— REQUIRED WORK —
Please restate, word for word, the lines below that begin at the one with "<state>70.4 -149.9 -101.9" and end at the one with "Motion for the". Leave out all other lines.

(Beginning of DATA SEGMENT)

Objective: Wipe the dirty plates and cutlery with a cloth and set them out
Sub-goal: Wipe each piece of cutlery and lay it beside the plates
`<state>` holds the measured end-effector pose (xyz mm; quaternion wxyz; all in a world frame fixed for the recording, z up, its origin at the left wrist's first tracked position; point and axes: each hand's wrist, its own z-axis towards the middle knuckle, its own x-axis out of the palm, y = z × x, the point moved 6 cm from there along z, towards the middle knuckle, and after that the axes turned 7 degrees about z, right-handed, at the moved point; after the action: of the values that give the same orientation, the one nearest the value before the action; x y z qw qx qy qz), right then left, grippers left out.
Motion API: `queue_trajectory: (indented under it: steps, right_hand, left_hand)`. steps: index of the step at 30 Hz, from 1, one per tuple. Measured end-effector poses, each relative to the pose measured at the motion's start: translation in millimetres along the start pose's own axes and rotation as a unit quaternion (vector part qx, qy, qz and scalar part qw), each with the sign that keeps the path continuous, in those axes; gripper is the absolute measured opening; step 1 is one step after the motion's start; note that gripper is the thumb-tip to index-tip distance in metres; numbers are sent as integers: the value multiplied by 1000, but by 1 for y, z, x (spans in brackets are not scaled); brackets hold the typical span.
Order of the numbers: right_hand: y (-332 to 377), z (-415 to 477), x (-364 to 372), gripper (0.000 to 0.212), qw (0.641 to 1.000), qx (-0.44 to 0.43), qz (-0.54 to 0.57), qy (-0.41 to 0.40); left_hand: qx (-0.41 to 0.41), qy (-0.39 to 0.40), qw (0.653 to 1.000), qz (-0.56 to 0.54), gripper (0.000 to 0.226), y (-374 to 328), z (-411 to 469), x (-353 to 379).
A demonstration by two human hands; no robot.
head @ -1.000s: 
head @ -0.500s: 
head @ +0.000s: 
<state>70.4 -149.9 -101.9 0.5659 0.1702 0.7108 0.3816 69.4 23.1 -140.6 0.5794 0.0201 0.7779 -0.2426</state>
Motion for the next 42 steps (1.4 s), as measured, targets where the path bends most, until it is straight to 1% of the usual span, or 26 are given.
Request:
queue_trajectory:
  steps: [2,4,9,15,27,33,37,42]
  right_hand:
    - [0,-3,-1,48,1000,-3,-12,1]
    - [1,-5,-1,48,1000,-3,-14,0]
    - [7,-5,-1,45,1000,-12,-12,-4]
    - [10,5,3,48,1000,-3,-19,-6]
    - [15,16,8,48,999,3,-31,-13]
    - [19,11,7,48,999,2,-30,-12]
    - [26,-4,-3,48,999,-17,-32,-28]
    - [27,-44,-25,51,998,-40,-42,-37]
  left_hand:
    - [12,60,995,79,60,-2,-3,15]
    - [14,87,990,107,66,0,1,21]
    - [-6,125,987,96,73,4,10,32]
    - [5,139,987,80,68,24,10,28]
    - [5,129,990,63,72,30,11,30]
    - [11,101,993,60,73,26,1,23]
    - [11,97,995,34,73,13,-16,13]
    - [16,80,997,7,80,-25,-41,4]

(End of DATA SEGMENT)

— FINISHED TASK —
<state>70.4 -149.9 -101.9 0.5659 0.1702 0.7108 0.3816 69.4 23.1 -140.6 0.5794 0.0201 0.7779 -0.2426</state>
Motion for the next 42 steps (1.4 s), as measured, targets where the path bends most, until it is straight to 1% of the usual span, or 26 are given.

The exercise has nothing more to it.